NCT number NCT04355078
Other study ID # REC/00587 Kehkshan Khalid
Secondary ID
Status Completed
Phase N/A
First received
Last updated
Start date July 1, 2019
Est. completion date December 1, 2019

Study information

Verified date April 2020
Source Riphah International University
Contact n/a
Is FDA regulated No
Health authority
Study type Interventional

Clinical Trial Summary

The objective of the study was to determine the effectiveness of neuromuscular physical Therapy as compared to strength training after ACL reconstruction in terms of pain, function, quality of life, strength and power of participants after ACL reconstruction.

It was a Randomized clinical trial conducted Kanaan Physiotherapy & Spine Clinic, Lahore. Seventy-six patients were selected by purposive sampling technique and equally divided into one of two treatment groups either neuromuscular training or strength training with use of sealed envelope randomization. The study was completed in 6 months. Patients were assessed using the Cincinnati Knee Score for function, Numeric Pain Rating Scale (NPRS) for pain, SF-36 for quality of life, and Hop test (single leg, Triple, crossover and 6-meter hop) for power and strength.Patients received the treatment 3 times per week for six consecutive weeks.


Description:

The knee joint problems and injuries has been rising as a result of more number of patients getting injuries in various daily livings e.g traffic and industrial accidents Ligamentous injuries are one of the commonest injuries of knee among which occurrence of Anterior cruciate ligament(ACL) injuries are of considerable importance The ACL is actually made up of many bundles of connective tissue and it has course from femur to tibia as shown in picture. The ACL is main ligament which prevents tibia to go outwards and excessive loads. When knee is in straight position ACL has 32mm length and 7-12mm width.ACL has 2 parts anteromedial bundle and posterolateral bundle. During flex position AMB goes into lengthened position and PLB goes into shorten position. It is made up of collagen fibres and its framework has proteins, glycoproteins, elastic systems, and glycoseminoglycans. Because of its elastic property it undergoes into many stresses. And it has nerve supply of tibial nerve and it has arterial supply of middle genicular artery. The Occurrence of ACL injures mostly reported among paediatric and adolescent population as compared to adult population. This factor which raises the contribution of adults to participate in sports are younger age high performance training, awareness of injury and use of better modalities. Short term complications of ACL that include loss of function, pain and reconstructive surgery period of about 24 to 36 weeks required for return to function. Reconstructive surgeries include autogenous or allogeneic graft reconstruction Many studies showed that after reconstructive surgery patients return to sports. Most (82%) patients are able to return to sport activity according to a meta-analysis results; however preinjury levels of performance are attained in only 43-65.7% of cases. Long-term complication of ACL injuries that significantly include osteoarthritis that develop later in life. One of the studies show that 50% of diagnosed patients of meniscus or ACL tear might develop osteoarthritis (OA) in the affected knee in about 10-20 years after surgery and the prevalence and severity of OA has not been shown to reduce by reconstructive surgery. Newer surgical approaches and techniques seems to reduce risk of developing osteoarthritis later in life but still questionable.
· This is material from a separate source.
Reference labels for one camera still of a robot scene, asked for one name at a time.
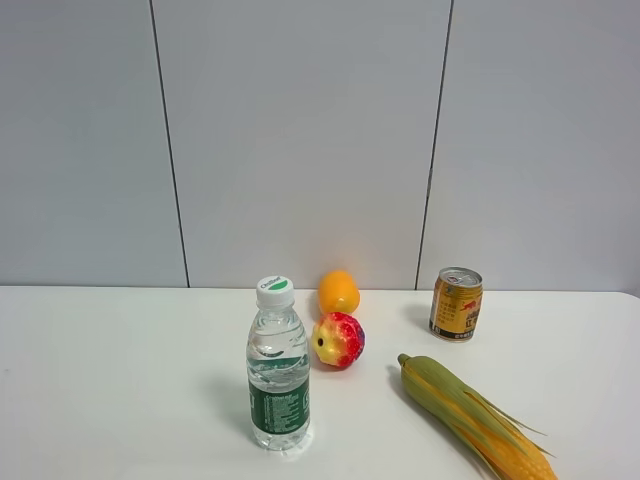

Recruitment information / eligibility

Status Completed
Enrollment 84
Est. completion date December 1, 2019
Est. primary completion date December 1, 2019
Accepts healthy volunteers No
Gender All
Age group 20 Years to 40 Years
Eligibility Inclusion Criteria:

- Patients between ages 20-40 years having unilateral ACL injury.

- Patients of both genders.

- Underwent surgical reconstruction of the ACL.

- Participants after two months of ACL unilateral reconstruction.

- Participants who attended physical therapy sessions for first two months to reduce swelling and to gain ROM post operatively.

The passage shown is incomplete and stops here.